Although the mechanism by which MTX inhibits purine and pyrimidine synthesis is well established, the immunosuppressive effect of MTX is not fully understood. The long-term supra-physiological concentrations of adenosine that are induced by MTX in the GME do not only explain the reduction in Teff cells but can also account for the decrease in Treg cells. For instance, it is thought that adenosine suppresses NF-kB activation via the A2A receptor since AMPCP (a CD73 inhibitor) and DMPX (an A2A receptor antagonist) reversed the MTX-mediated suppression of NK-kB activation, and adenosine showed a similar effect to that induced by MTX in the suppression of NF-kB activation [41]. The binding of the A2A receptor by adenosine has also been described to reduce NF-kB nuclear translocation, which may suppress T lymphocytes including A2A-expressing Treg cells [42].

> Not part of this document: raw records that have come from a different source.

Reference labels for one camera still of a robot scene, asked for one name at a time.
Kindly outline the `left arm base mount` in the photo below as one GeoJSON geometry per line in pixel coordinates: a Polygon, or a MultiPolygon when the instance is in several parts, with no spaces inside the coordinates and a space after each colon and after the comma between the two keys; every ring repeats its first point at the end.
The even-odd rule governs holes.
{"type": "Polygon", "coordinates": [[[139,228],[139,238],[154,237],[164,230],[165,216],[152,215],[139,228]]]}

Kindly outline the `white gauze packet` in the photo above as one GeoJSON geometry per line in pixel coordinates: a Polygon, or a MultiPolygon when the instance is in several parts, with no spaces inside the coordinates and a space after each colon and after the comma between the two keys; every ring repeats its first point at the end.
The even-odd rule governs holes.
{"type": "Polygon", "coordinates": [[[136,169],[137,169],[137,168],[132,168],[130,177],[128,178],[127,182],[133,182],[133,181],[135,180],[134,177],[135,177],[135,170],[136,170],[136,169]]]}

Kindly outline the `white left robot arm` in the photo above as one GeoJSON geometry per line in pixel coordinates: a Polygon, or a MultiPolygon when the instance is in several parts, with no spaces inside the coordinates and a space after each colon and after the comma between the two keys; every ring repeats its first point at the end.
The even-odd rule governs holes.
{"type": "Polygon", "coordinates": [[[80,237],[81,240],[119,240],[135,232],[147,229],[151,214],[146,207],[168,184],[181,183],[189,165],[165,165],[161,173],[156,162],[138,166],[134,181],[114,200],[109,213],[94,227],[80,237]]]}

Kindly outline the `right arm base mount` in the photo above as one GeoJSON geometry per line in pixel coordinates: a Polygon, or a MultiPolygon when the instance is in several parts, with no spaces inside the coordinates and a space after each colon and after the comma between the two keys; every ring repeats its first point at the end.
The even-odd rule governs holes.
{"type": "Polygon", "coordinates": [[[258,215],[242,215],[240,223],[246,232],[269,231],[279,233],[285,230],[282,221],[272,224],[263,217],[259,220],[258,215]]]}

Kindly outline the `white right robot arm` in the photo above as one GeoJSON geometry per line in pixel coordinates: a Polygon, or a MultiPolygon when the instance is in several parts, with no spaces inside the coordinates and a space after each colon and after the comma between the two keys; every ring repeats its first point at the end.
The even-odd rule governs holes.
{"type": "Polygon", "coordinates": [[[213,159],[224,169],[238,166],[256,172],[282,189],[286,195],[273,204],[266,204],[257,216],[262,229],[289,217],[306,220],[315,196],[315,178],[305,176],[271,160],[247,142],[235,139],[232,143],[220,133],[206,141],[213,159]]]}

In summary, we describe an increase in CD73 expression on GBM cells and T lymphocytes in the GME. The increase in CD39 expression on CD8+ cells and the increase in CD73 expression on glioblastoma cells and CD4+ and CD8+ T lymphocytes that is induced by MTX may increase the adenosine concentration as seen in the in vitro experiments. High levels of adenosine might contribute to the inhibition of the CD3+CD4+ and CD3+CD8+ subsets of T lymphocytes by acting on the A2A receptor. Moreover, treatment with MTX for 10 days also decreased the percentage of Treg cells, which are critical for cancer progression. Previously, we have shown a reduction in tumor size and an induction of apoptosis in in vivo glioblastoma models subjected to the same treatment [21]. Taken together, the results presented here show an extensive up-regulation of CD73 expression and MTX immunosuppressive capability in tumor tissue. However, future studies are necessary to better understand the long-term effect of high levels of adenosine on the modulation of Treg lymphocytes and its implications in cancer progression.
Acknowledgments
This study was supported by the following Brazilian agencies: Conselho Nacional de Desenvolvimento Científico e Tecnológico (CNPq) Proc. 472577/2013-1, Coordenação de Aperfeiçoamento de Pessoal de Nível Superior (Capes), and Fundação de Amparo à Pesquisa do Estado do Rio Grande do Sul (FAPERGS).
Compliance with ethical standards
All of the procedures used in the present study followed the “Principles of Laboratory Animal Care” from the National Institutes of Health (NIH) and were approved by the Ethical Committee of the Universidade Federal do Rio Grande do Sul (Protocol # 26389).
Conflict of interest
The authors declare that they have no conflict of interest.